There is also a significant amount of global dimming that needs to be accounted for. In addition to CO2 humans also emit large amounts of aerosols that cool the planet. The 1 degree warming the earth has seen so far has been in spite of nearly 1 degree C worth of cooling due to these aerosols. Aerosols have a very strong but relatively short lived cooling impact. A new coal power plant, for example, actually cools the earth for the first 20 years of operation due to its aerosol emissions. It’s approximately 10 before atmospheric aerosol stop rising due to its emissions and another 10 before the continued CO2 emissions catch up to the cooling from the aerosols. If the plant shut down the cooling from its aerosol emissions would dissipate in 5-10 years creating a pulse of warming.
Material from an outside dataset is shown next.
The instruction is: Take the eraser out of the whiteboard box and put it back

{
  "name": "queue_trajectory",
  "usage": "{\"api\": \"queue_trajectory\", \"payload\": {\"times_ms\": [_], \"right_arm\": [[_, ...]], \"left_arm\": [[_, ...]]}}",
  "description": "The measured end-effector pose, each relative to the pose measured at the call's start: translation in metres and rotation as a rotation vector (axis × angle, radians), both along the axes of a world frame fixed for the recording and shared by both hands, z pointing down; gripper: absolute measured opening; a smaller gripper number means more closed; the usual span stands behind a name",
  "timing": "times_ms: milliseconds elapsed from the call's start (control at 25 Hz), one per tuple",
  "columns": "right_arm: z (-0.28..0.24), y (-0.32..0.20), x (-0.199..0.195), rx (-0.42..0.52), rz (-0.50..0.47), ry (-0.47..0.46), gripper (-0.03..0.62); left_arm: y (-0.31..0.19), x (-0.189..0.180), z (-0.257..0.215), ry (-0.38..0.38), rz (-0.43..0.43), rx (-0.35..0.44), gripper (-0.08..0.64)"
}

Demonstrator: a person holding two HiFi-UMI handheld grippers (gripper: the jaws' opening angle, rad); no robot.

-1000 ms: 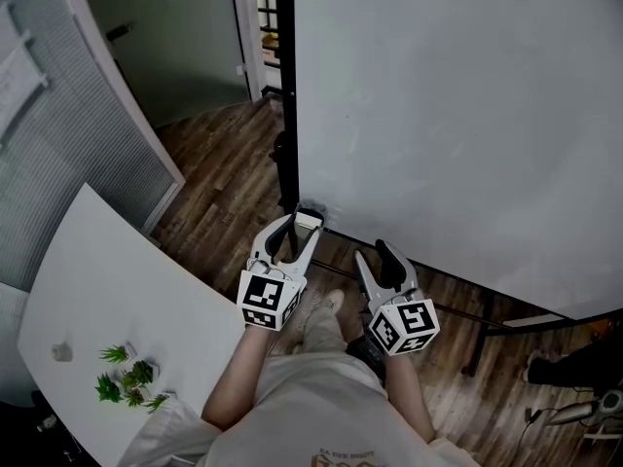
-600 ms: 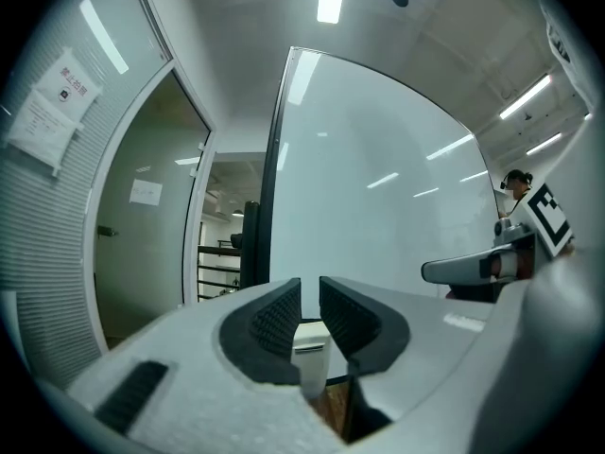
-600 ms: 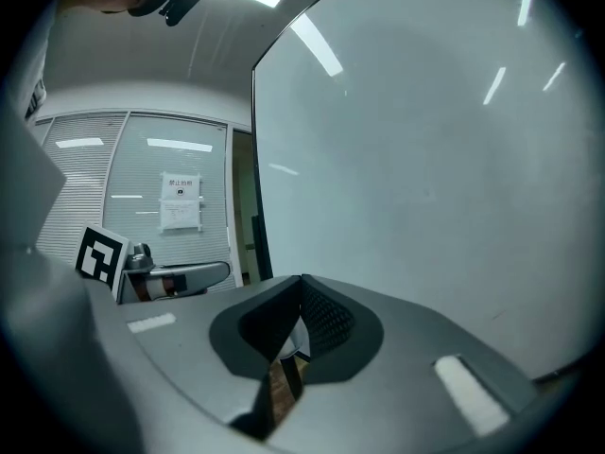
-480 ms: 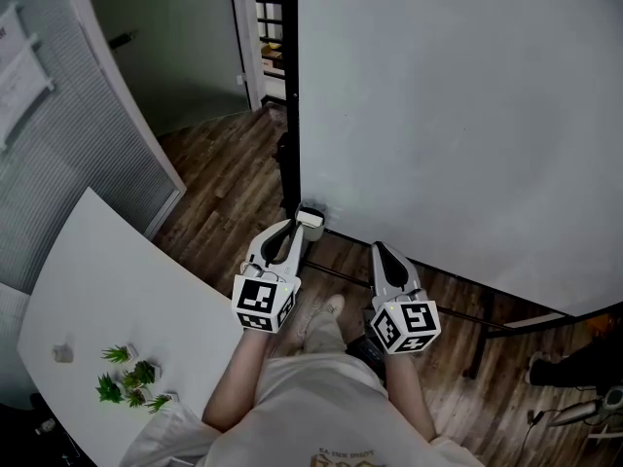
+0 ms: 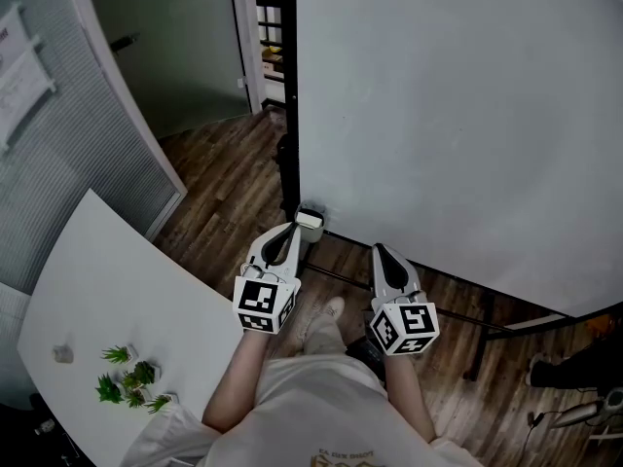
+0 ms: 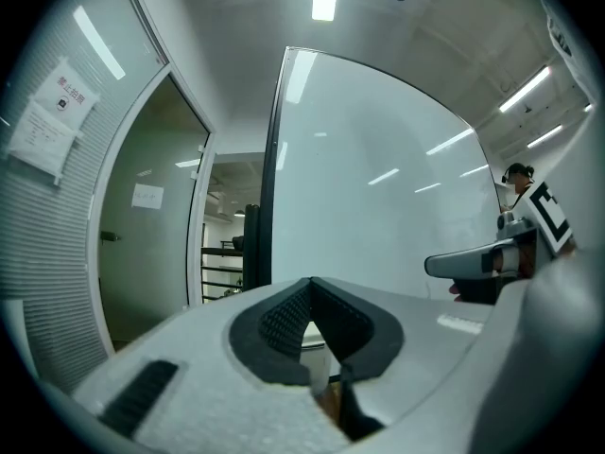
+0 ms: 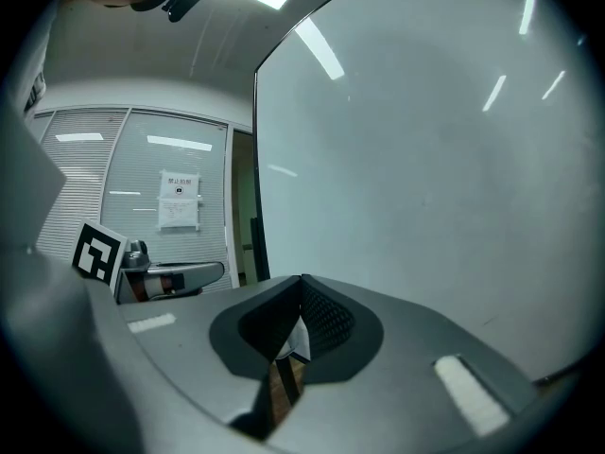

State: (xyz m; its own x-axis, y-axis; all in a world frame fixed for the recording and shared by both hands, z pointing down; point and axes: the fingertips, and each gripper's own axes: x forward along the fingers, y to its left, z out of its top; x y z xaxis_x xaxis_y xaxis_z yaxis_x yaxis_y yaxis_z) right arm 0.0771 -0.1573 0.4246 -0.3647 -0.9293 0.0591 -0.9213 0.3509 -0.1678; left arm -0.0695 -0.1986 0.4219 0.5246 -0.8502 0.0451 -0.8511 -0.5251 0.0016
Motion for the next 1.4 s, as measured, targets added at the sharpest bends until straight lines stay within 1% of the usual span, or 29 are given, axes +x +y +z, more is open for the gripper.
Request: {"api": "queue_trajectory", "payload": {"times_ms": [400,800,1240,1400], "right_arm": [[0.002,0.001,0.001,-0.004,-0.008,0.018,0.011],[0.000,0.002,-0.002,-0.003,-0.019,0.038,0.011],[0.001,0.001,-0.004,-0.004,-0.012,0.039,0.011],[0.001,0.001,-0.006,-0.006,-0.014,0.041,0.011]], "left_arm": [[0.000,0.000,0.004,-0.010,-0.009,-0.006,-0.002],[-0.003,-0.009,0.002,0.005,-0.043,-0.008,-0.002],[-0.003,-0.011,0.001,0.025,-0.034,-0.010,-0.002],[-0.004,-0.013,0.003,0.020,-0.034,-0.014,-0.002]]}}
The last is one of the dangers of not acting soon enough. We could paint ourselves into a corner where cutting CO2 emissions would also cut aerosol emissions to the point where we are rapidly pushed over the danger threshold. A slow steady reduction in the use of fossil fuels is better, but that depends on us starting sooner.
 
Why do I always read your username as "lolmiller"? :p

The last is one of the dangers of not acting soon enough. We could paint ourselves into a corner where cutting CO2 emissions would also cut aerosol emissions to the point where we are rapidly pushed over the danger threshold. A slow steady reduction in the use of fossil fuels is better, but that depends on us starting sooner.

Damn. I did not know that. It's almost as if knowing stuff about science is important to understanding AGW.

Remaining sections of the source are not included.